*Your objective*
Only the lines from the start of the entries through the line with "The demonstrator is" are wanted; please output them exactly.

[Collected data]
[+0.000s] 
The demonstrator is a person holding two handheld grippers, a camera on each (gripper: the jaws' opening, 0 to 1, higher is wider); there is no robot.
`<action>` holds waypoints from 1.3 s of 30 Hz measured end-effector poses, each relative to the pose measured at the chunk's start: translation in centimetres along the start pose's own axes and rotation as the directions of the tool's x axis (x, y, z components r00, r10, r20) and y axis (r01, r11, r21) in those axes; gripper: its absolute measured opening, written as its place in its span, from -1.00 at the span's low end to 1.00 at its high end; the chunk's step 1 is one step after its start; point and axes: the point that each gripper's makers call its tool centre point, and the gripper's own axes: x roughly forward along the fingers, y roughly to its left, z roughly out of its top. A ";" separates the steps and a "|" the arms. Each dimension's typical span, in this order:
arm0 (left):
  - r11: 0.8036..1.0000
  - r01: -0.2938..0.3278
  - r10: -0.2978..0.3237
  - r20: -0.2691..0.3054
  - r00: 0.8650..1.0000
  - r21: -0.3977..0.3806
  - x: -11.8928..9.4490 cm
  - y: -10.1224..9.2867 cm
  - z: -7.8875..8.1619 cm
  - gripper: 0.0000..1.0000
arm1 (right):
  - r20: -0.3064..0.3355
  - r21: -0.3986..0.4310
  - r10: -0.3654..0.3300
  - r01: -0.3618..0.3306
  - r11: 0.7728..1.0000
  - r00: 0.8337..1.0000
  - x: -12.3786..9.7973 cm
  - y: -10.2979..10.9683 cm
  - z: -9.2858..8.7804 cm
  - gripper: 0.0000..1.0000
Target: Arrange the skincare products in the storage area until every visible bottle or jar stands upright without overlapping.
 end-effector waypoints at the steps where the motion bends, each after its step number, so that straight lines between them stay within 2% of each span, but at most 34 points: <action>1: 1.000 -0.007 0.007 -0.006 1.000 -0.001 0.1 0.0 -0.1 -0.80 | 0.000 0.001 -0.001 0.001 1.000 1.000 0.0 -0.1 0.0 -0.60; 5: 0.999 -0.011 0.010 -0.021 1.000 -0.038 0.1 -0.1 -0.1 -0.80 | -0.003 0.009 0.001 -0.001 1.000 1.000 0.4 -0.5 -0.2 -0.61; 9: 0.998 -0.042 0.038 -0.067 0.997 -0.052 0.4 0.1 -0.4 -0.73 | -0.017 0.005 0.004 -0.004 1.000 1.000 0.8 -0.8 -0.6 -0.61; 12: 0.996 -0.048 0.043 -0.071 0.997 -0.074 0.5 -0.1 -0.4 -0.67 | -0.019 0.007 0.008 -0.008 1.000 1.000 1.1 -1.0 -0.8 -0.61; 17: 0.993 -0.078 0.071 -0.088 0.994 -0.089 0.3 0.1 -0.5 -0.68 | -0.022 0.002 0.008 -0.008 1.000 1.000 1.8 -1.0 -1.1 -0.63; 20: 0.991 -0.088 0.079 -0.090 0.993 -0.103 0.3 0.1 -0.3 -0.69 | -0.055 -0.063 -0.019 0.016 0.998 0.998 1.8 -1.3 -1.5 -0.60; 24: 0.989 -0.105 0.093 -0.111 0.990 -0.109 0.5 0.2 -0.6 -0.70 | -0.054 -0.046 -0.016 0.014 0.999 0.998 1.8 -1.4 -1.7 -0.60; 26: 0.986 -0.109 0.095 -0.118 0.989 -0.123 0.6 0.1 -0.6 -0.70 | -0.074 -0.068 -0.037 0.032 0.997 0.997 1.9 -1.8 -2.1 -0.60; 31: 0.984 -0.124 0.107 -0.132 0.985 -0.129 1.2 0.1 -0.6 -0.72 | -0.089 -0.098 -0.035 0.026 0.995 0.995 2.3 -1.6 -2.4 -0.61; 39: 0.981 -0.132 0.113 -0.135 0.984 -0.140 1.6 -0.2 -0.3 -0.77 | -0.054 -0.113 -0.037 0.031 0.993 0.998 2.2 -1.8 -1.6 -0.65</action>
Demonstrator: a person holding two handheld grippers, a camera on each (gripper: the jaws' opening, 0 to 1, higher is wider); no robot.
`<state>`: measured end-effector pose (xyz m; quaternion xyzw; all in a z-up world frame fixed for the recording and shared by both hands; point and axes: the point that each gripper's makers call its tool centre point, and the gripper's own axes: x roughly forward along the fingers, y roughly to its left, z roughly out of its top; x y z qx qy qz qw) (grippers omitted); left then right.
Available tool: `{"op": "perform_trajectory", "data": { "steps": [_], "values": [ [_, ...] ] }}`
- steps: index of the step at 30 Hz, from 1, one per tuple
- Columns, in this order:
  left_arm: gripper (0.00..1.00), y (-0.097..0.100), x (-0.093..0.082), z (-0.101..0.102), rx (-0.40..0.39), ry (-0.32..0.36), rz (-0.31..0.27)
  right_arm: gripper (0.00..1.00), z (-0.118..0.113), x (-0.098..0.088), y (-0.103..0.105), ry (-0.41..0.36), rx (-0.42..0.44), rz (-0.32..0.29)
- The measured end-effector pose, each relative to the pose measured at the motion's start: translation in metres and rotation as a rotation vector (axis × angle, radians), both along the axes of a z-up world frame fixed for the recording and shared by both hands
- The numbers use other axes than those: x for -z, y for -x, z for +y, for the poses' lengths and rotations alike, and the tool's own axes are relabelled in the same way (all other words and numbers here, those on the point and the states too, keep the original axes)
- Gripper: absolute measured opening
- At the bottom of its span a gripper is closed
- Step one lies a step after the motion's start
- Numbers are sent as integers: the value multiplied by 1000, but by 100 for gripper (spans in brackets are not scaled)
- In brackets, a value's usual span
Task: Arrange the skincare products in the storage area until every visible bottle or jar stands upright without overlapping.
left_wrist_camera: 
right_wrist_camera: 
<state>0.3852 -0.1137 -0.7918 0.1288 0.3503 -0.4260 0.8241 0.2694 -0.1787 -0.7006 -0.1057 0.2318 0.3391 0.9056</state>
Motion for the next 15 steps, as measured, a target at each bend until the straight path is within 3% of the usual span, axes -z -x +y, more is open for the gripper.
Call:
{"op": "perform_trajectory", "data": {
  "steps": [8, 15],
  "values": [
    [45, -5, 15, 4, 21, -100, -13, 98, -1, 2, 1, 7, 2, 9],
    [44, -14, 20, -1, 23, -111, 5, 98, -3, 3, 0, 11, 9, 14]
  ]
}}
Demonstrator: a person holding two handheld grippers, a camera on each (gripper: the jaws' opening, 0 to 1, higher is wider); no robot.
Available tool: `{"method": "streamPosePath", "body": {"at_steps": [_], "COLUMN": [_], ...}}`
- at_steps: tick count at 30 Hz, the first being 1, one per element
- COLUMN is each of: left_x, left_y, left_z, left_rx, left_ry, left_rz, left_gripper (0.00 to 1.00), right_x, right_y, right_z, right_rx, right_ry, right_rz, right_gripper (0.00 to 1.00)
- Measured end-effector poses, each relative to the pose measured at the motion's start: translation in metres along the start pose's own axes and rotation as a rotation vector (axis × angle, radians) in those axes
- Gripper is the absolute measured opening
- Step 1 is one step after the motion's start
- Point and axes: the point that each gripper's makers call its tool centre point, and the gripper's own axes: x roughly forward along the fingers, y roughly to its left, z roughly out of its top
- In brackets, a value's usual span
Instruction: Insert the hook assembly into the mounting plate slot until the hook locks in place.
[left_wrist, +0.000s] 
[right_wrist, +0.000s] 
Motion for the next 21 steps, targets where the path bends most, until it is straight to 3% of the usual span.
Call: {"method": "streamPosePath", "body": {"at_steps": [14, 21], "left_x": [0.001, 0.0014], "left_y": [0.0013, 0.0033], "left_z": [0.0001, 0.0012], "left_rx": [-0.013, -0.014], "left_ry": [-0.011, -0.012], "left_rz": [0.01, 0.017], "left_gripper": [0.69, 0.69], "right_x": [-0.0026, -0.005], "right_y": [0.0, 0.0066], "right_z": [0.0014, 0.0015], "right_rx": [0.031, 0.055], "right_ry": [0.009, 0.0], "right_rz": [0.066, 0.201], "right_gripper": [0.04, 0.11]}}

*Answer*
[+0.000s] 
The demonstrator is a person holding two handheld grippers, a camera on each (gripper: the jaws' opening, 0 to 1, higher is wider); there is no robot.

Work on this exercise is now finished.